Problem description: Tell how many lines in the data below hold the string "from"; give nothing but the number.
:: Data shown
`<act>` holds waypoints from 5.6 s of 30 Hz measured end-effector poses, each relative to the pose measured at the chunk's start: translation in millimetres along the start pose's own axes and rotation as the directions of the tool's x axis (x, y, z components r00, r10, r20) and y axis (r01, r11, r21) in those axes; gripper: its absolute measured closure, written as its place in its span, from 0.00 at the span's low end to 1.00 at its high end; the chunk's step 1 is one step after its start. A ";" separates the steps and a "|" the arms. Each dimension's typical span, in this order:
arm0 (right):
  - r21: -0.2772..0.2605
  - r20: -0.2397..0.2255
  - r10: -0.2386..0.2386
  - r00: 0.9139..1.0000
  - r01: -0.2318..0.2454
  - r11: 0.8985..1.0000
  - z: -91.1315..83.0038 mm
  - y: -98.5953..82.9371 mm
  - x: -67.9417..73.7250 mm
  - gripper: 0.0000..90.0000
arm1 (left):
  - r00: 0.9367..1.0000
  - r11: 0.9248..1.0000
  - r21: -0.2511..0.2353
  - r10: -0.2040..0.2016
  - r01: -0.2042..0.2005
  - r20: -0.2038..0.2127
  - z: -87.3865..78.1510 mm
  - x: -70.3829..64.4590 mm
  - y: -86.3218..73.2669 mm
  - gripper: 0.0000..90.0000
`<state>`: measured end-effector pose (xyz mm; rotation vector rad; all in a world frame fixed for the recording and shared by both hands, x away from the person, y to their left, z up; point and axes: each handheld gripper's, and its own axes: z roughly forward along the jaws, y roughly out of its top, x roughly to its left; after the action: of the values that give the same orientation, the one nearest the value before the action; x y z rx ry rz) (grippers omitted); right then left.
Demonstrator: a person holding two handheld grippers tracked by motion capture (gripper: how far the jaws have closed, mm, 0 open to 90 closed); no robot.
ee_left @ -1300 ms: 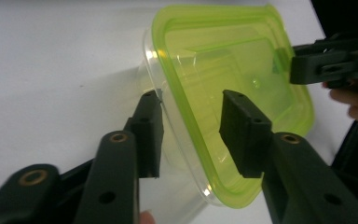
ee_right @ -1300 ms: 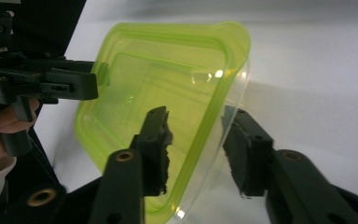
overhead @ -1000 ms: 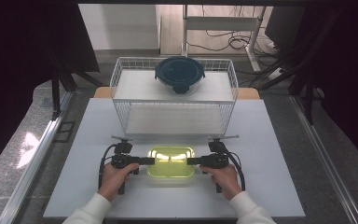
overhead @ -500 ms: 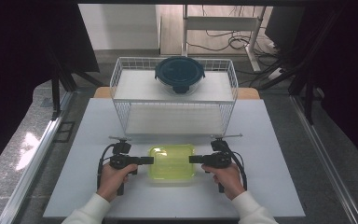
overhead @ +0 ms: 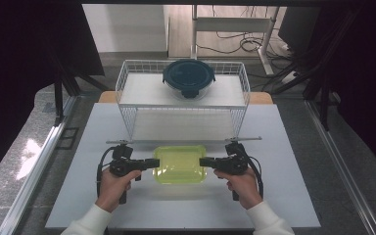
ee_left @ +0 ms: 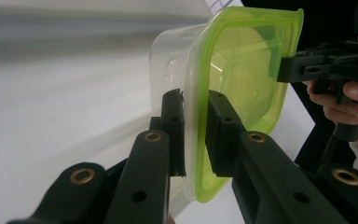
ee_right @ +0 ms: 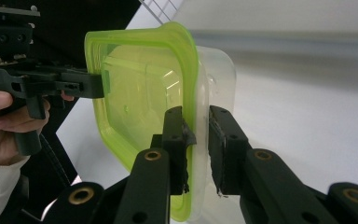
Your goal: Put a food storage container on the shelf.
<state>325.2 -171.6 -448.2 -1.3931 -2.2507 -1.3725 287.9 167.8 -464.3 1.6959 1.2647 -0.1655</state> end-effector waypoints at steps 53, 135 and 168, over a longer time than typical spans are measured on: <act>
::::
Answer to the exercise: 2